Even as EMC Corp. expands beyond network storage technology into security, virtualization and content management, it is preparing to cut as many as 1,250 jobs.

EMC to axe 1,250

Even as EMC Corp. expands beyond network storage technology into security, virtualization and content management, it is preparing to cut as many as 1,250 jobs.

Tuesday the company reported third quarter net income of $283.7 million, or 13 cents per diluted share, on revenue of $2.82 billion for the three months ended Sept. 30, exceeding analysts estimates of 12 cents per share on revenue of $2.67 billion.

The results matched the 13 cents a share earnings per diluted share in the third quarter of 2005 for the Hopkinton, Massachusetts-based firm, on revenue of $2.37 billion. However, in the year earlier quarter EMC’s net income was $421.7 million.

EMC plans to eliminate 1,250 jobs as it consolidates operations in the wake of 21 acquisitions it has made in the last three years. EMC plans to take a pretax charges of $150 million to $175 million in the fourth quarter, or about 6 cents a share, to cover the cost of the consolidation.

“A lot of our employees are hearing this for the first time,” said Joe Tucci, chief executive officer, president and chairman and of EMC on a conference call with analysts. He said EMC’s staff has grown to 31, 000 from 17,500 three years ago before it began a series of acquisitions.

Work force reductions will be concentrated in middle management positions where there may be redundancy but will avoid research and development or “customer-facing” positions such as sales, he said.

EMC, which is known for making network storage equipment, has expanded into virtualization technology with its acquisition of VMWare Inc. and network security with its $2.1 billion acquisition of RSA Security Inc.

VMWare, which sells virtualization technology to improve the efficient operation of a data center, reported third quarter revenue of $188.5 million, up 86 percent from the year-ago quarter.

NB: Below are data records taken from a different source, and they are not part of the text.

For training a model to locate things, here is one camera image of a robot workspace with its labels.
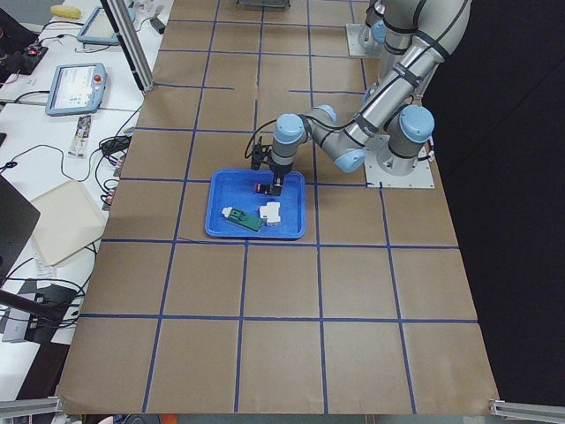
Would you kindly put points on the black monitor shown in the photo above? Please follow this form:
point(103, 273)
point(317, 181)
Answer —
point(18, 218)

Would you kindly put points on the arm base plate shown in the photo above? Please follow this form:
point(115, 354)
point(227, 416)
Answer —
point(385, 170)
point(354, 47)

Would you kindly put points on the white circuit breaker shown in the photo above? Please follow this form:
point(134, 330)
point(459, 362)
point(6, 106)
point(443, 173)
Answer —
point(270, 213)

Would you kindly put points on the red emergency stop button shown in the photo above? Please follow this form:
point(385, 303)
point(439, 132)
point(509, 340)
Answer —
point(262, 189)

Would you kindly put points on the green circuit board module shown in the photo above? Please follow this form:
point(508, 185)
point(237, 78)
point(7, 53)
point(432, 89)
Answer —
point(242, 219)

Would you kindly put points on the beige plastic tray lid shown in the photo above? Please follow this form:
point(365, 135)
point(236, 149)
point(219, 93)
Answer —
point(69, 221)

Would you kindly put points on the near teach pendant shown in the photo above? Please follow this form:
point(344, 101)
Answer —
point(76, 89)

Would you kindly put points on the teach pendant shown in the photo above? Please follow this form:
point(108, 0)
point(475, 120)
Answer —
point(76, 89)
point(97, 30)

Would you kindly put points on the far teach pendant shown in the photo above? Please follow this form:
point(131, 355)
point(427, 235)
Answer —
point(97, 30)

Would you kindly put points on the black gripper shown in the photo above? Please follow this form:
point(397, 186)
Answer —
point(280, 170)

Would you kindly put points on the blue plastic tray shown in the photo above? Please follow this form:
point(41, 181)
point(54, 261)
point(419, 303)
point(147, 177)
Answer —
point(236, 188)

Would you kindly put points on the aluminium frame post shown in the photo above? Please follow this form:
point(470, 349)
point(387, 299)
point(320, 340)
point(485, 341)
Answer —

EMC now bills itself as an information infrastructure company instead of a storage company, Tucci said, explaining that $7 billion in acquisitions since 2003 have brought the company into the markets for information storage, protection, security, intelligent information management and other areas.

“I fundamentally believe that the company that combines information storage, information protection and information security together the best is going to be a huge winner and I know that company will be EMC,” he said.

EMC forecasts fourth quarter earnings of 9 cents a share on revenue of $3.16 billion.